Gesellschaft

Arbeiter in bosnischer Waschmittelfabrik produzieren selbst

Symbolfoto.
© APA (dpa)/Silvia Marks

Nachdem der Betrieb vor drei Jahren eingestellt wurde, nehmen einige Arbeiter jetzt das Zepter in die Hand. Sie suchen auch nach neuen Absatzmärkten.

Sarajevo – Die bosnische Waschmittel-Fabrik Dita war vor dem Krieg einer der wichtigsten Arbeitgeber in der Großstadt Tuzla, doch der Krieg und die spätere Privatisierung haben den Betrieb ruiniert.
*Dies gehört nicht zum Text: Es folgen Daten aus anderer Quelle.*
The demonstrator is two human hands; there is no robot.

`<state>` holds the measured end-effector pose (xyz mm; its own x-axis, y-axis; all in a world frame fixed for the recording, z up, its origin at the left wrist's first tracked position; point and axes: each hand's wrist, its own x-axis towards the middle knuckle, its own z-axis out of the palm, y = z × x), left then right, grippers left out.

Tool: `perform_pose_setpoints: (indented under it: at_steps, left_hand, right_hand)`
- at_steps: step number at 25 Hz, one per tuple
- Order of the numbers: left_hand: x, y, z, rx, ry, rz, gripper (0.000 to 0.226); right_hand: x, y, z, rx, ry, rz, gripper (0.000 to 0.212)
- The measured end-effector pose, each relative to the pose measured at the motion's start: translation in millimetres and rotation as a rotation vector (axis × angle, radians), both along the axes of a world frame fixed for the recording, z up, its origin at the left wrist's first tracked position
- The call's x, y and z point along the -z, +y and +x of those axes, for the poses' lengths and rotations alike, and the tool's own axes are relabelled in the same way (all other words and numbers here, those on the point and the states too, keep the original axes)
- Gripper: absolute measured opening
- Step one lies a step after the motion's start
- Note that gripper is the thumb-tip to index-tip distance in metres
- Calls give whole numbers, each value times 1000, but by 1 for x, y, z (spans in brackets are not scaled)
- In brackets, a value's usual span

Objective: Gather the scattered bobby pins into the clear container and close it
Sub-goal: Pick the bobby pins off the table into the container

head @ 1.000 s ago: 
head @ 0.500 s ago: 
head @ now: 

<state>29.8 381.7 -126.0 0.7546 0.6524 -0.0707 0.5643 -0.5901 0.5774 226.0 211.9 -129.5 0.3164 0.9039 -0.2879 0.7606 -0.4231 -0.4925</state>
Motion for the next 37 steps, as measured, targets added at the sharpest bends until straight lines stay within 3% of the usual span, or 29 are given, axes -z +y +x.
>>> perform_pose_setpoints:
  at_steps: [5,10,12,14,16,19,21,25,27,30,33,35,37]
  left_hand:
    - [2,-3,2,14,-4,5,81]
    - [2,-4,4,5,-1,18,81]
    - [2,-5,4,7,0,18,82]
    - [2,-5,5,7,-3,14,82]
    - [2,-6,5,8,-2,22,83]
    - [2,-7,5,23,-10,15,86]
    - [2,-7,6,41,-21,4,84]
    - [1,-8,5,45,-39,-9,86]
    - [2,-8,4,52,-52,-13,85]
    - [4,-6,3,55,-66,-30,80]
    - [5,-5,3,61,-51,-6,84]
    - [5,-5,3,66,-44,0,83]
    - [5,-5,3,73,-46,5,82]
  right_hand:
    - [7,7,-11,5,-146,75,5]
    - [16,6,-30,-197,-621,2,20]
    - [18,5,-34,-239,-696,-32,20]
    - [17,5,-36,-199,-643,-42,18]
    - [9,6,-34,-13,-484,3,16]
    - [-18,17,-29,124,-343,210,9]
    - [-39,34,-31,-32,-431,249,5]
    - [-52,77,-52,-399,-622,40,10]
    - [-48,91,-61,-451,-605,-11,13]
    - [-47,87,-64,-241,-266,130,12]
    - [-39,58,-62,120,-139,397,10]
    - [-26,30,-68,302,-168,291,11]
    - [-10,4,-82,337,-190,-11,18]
Vor drei Jahren wurde die Produktion ganz eingestellt, doch im vergangenen Jahr hat ein Teil der Arbeiter die Fabrik wieder aufgesperrt. Sie bemühen sich nun um neue Absatzmärkte, darunter auch Österreich.

Vor dem Krieg war das im Nordosten Bosnien-Herzegowinas gelegene Tuzla ein Zentrum der Chemie- und der metallverarbeitenden Industrie im sozialistischen Jugoslawien gewesen. Dita beschäftigte damals rund 1400 Leute und stellte unter anderem ein Putzmittel gleichen Namens her. Durch den Lizenz-Entzug der italienischen Partner im Jahr 1995 und den Verkauf der Fabrik an das in Sarajevo ansässige Unternehmen Lora im Jahr 2005 wurde die Produktion des früheren jugoslawischen Marktführers immer weiter zurückgefahren.

Symbol für Misswirtschaft

Seit 2012 protestierten Arbeiter auf den Straßen und forderten ihre Gehälter, 2013 stellte die Fabrik die Produktion völlig ein. Das Unternehmen wurde zum Symbol für Korruption und Misswirtschaft in Bosnien-Herzegowina.

2015 organisierten sich aber die ehemaligen Dita-Angestellten, besetzten die Fabrik und produzieren seither auf eigene Faust aus den übrig gebliebenen Rohstoffen wieder Reinigungsmittel. Sehr beliebt war in Jugoslawien auch das Waschmittel „Ida“ gewesen, dessen Produktion aber vor sechs Jahren eingestellt wurde. Letzte Woche wurde auch die Produktion dieser Marke wieder aufgenommen, nachdem es gelungen war, die Verpackungsmaschine zu reparieren, wodurch man die Produktion von zwei auf drei Waschmittelsorten erweitern konnte.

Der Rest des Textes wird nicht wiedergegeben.